Pencurian yang dilakukan oleh NW terdeteksi melalui keterangan dari AKP Arief Ryzki Wicaksana, Kanit V Resmob Polda Metro Jaya. Pelaku mengambil barang berharga di ruang rapat Candi Kalasan Lantai 2 saat korban tidak ada di tempat.
Dalam waktu singkat, pelaku memanfaatkan kelalaian korban yang meninggalkan tas berisi laptop dan uang.

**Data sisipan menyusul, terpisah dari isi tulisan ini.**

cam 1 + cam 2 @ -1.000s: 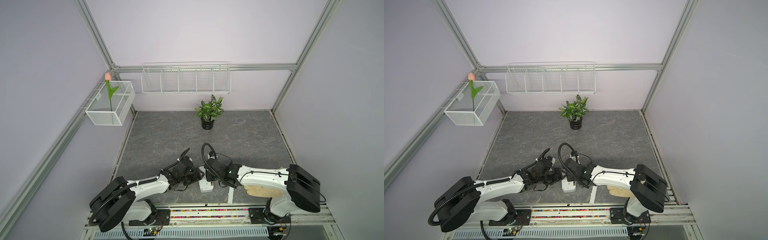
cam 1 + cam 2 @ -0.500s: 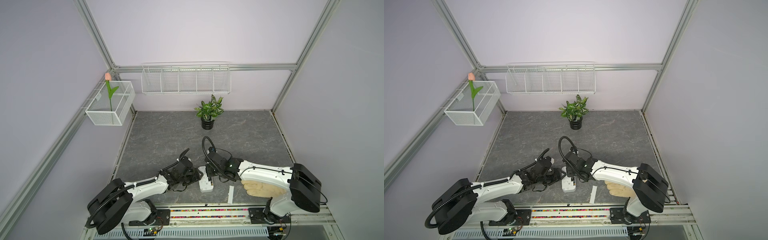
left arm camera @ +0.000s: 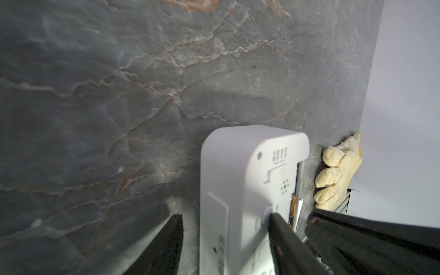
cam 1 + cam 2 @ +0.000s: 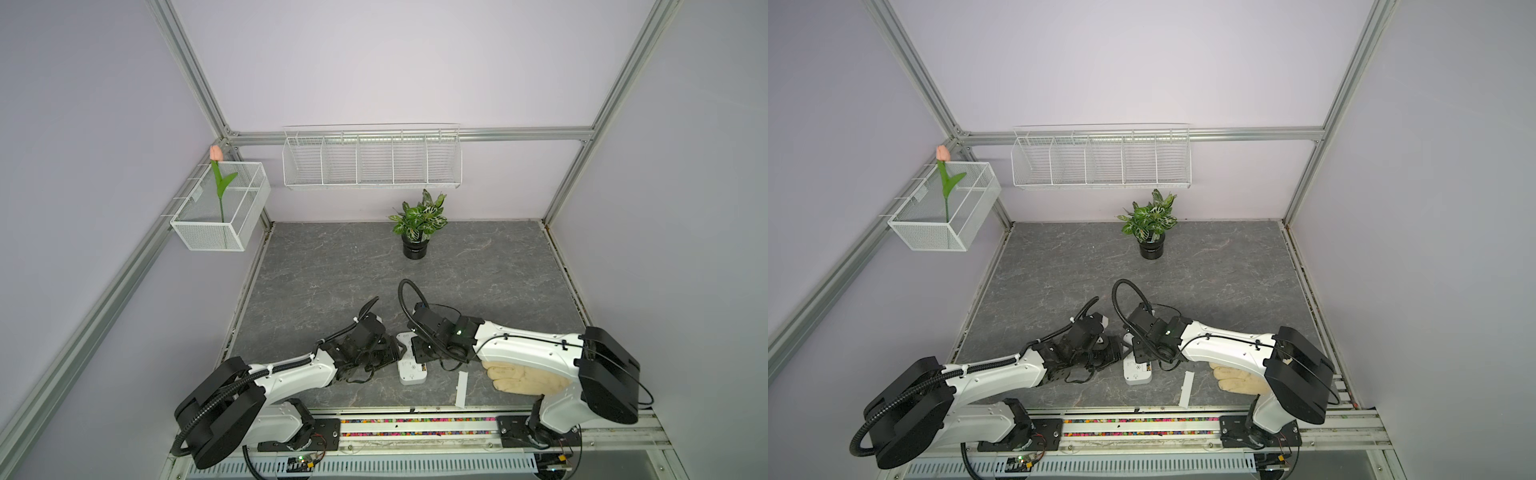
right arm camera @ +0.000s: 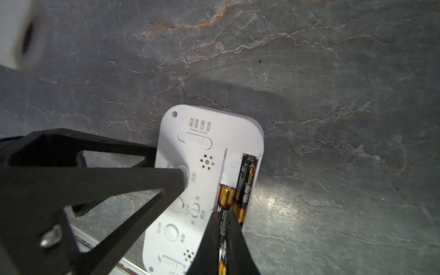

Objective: Insert the battery into the alarm
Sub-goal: Install the battery in the alarm.

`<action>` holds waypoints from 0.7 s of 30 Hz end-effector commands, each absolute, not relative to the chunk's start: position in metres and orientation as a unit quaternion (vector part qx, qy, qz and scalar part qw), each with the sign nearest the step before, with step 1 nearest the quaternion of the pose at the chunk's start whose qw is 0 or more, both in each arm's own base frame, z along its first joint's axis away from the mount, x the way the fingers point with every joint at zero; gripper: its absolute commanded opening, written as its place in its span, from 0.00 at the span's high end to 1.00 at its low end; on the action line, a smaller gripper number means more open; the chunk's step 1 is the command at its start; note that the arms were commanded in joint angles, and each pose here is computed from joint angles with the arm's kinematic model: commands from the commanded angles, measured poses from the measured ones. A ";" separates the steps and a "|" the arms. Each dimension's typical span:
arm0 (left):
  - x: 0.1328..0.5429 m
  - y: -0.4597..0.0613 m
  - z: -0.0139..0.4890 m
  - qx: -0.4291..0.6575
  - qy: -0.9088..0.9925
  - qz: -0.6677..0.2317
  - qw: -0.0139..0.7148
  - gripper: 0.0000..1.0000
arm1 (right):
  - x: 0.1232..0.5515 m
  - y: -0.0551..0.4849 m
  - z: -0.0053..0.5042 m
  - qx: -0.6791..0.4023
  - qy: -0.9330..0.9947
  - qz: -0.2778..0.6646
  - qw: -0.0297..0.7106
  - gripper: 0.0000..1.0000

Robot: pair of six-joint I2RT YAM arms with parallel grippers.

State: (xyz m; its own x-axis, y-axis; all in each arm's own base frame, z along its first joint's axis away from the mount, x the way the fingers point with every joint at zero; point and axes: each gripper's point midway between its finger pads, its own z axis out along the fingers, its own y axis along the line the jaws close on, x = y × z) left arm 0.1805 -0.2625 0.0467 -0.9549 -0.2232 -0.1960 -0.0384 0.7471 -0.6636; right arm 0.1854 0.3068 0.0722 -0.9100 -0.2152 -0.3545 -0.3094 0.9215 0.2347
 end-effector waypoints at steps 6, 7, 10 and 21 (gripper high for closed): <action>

Begitu korban kembali, barang-barang tersebut sudah menghilang, dan peristiwa ini dilaporkan ke Polsek Tanah Abang.
Kejadian ini mengindikasikan pentingnya menjaga barang berharga terutama di tempat umum, seperti hotel, di mana tingkat kehadiran orang banyak sangat tinggi.
Baca juga: Menjelajahi Lima Kota Ramah untuk Liburan Sendirian di Indonesia
Setelah menerima laporan, tim Subdit Resmob Polda Metro Jaya langsung melakukan penyelidikan dengan meninjau rekaman CCTV yang ada. Analisis yang cermat dilakukan untuk mengidentifikasi pelaku dari rekaman tersebut.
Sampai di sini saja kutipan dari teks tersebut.